Клиникой владела женщина. Что, если бы она узнала об этом и узнала мою историю? У всех остальных терапевтов здесь была безупречная репутация и дипломы Лиги плюща. Я окончил государственный колледж на Среднем Западе, а что касается моей репутации… скажем так, на ней было несколько пятен. Если бы она узнала об этом, осталась бы она так же уверена в моем таланте?
Я вновь сел за стол и стал дальше обдумывать ситуацию. По крайней мере, я осознавал опасность и неуместность своих чувств к пациентке. Неужели мне действительно нужно было обсудить это с другим терапевтом только для того, чтобы он рассказал мне то, что я уже знал? Что я почувствовал близость с Мелани, потому что она извлекла на поверхность мои неприятные воспоминания и в то же время пробудила детские мечты об авиации? Я понимал, что именно это привлекло меня в ней, так что же я мог узнать от другого терапевта?
Ответ был ясен. Она была моей пациенткой, и моя работа заключалась в том, чтобы помочь ей, а не навредить. В то же время, учитывая ее историю, худшее, что я мог сейчас сделать, это бросить ее.
Решено. У меня был порядок действий.
Я продолжу лечить Мелани и прорабатывать ее эротический перенос и в то же время с помощью всего, чему меня учили, постараюсь справиться со своим собственным. Если в ближайшие недели у меня ничего не выйдет, я поступлю ответственно: свяжусь со своим наставником, доктором Мэтьюзом, и, нравится это Мелани или нет, направлю ее к другому терапевту.
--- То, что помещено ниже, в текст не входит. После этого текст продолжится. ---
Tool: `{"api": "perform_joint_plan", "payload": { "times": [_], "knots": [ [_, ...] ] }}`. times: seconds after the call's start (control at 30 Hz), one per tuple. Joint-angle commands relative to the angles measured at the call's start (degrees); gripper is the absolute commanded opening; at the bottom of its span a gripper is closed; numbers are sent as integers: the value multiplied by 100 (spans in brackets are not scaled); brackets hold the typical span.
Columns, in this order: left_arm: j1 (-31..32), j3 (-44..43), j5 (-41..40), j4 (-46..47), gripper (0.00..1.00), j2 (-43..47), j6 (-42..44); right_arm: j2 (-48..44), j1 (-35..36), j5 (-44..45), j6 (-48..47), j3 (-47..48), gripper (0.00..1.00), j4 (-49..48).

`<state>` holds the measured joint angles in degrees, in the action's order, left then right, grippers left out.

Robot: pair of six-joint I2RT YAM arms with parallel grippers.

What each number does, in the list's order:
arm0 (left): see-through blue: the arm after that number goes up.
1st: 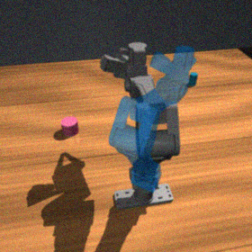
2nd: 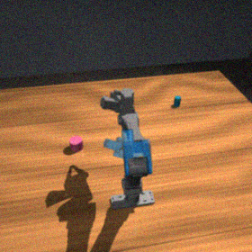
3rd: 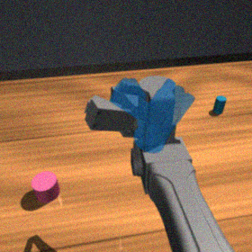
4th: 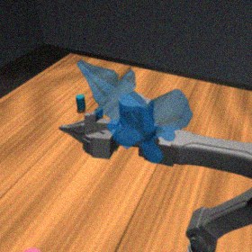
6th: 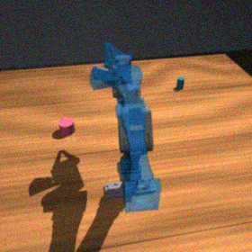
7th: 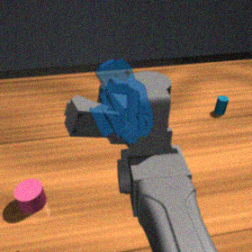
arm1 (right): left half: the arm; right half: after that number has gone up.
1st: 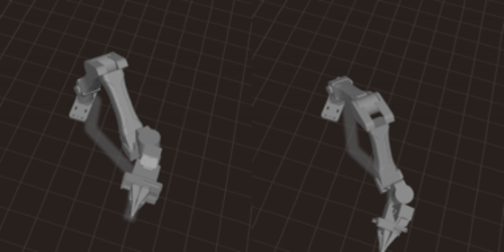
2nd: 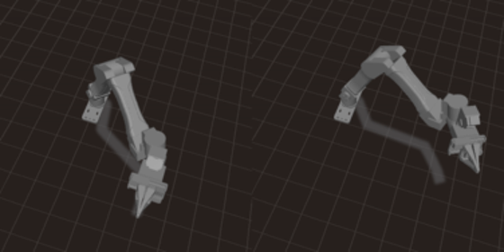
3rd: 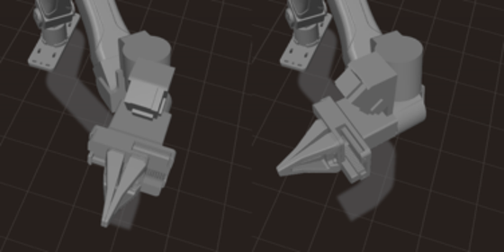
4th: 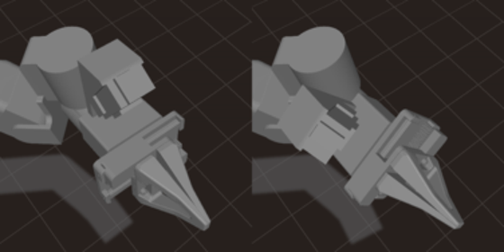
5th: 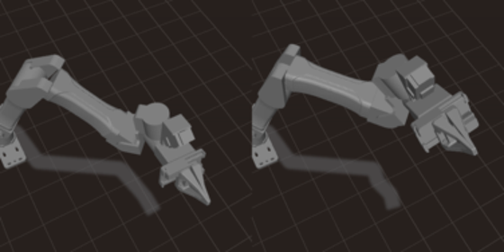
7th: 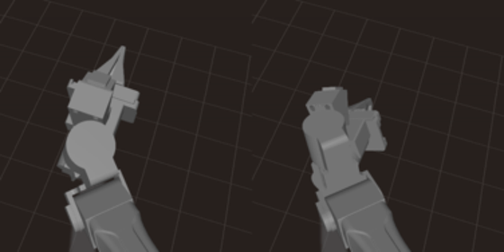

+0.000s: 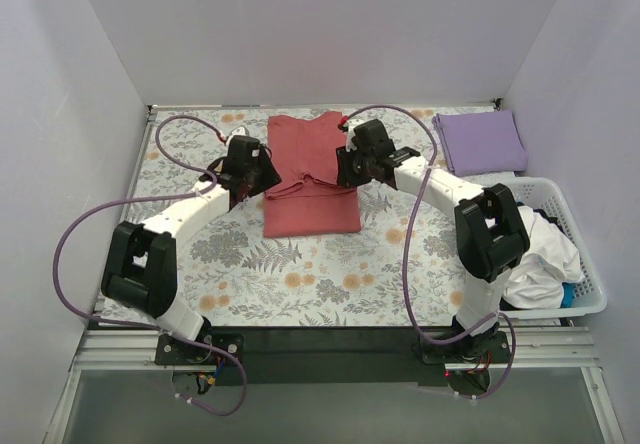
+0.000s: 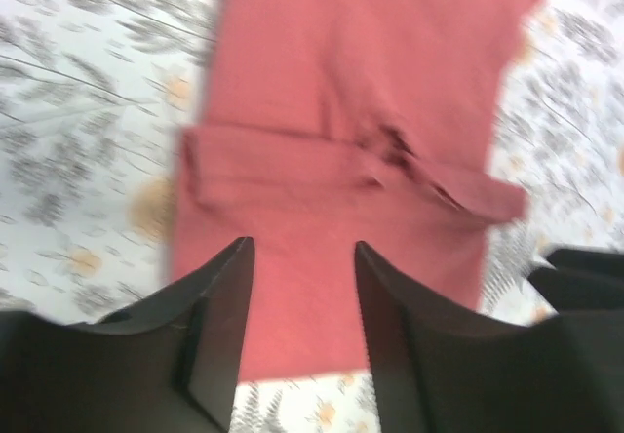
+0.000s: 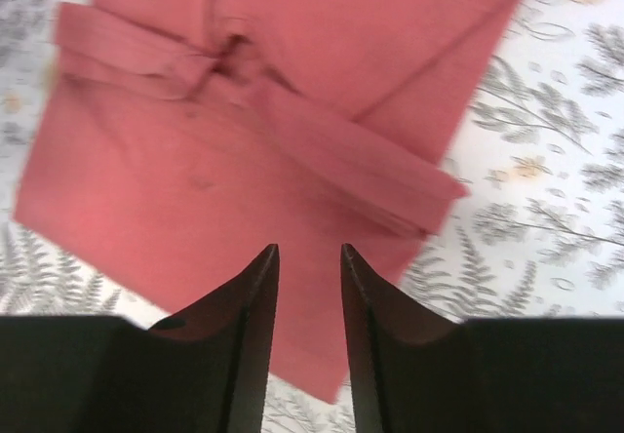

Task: Fold and stack the t-shirts
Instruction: Fold the tshirt

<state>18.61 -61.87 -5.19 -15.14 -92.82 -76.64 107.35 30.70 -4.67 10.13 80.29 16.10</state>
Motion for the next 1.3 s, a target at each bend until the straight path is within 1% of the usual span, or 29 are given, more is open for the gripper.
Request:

Тем вечером я возвращался в свою квартиру в Нью-Джерси в переполненном поезде, так что большую часть пути мне пришлось стоять, толкаясь с другими пассажирами. Было жарко и душно, и я изо всех сил старался не думать о Мелани Браун.
Какое это было облегчение – наконец-то добраться до своей станции, выйти на платформу и вдохнуть прохладный вечерний воздух. Я сел в свою машину, вечно и довольно тревожно ржавый «Форд Пинто» семьдесят первого года, и двадцать минут спустя был в квартире-студии на втором этаже здания, окна которого выходили на стоянку подержанных автомобилей. Это был мой дом с тех пор, как я получил степень и устроился на работу в клинику, полный больших надежд на светлое будущее. Я думал, что поживу здесь недолго, пока не смогу позволить себе что-нибудь получше, в идеале на Манхэттене – чтобы избавиться от машины, прежде чем она выйдет из строя. Но каждый год, когда истекал договор аренды, ничего не менялось. Я по-прежнему не мог позволить себе ничего лучше, так что подписывался на еще двенадцать месяцев долгих поездок на работу и шумных соседей, которые слишком громко включали телевизор по вечерам.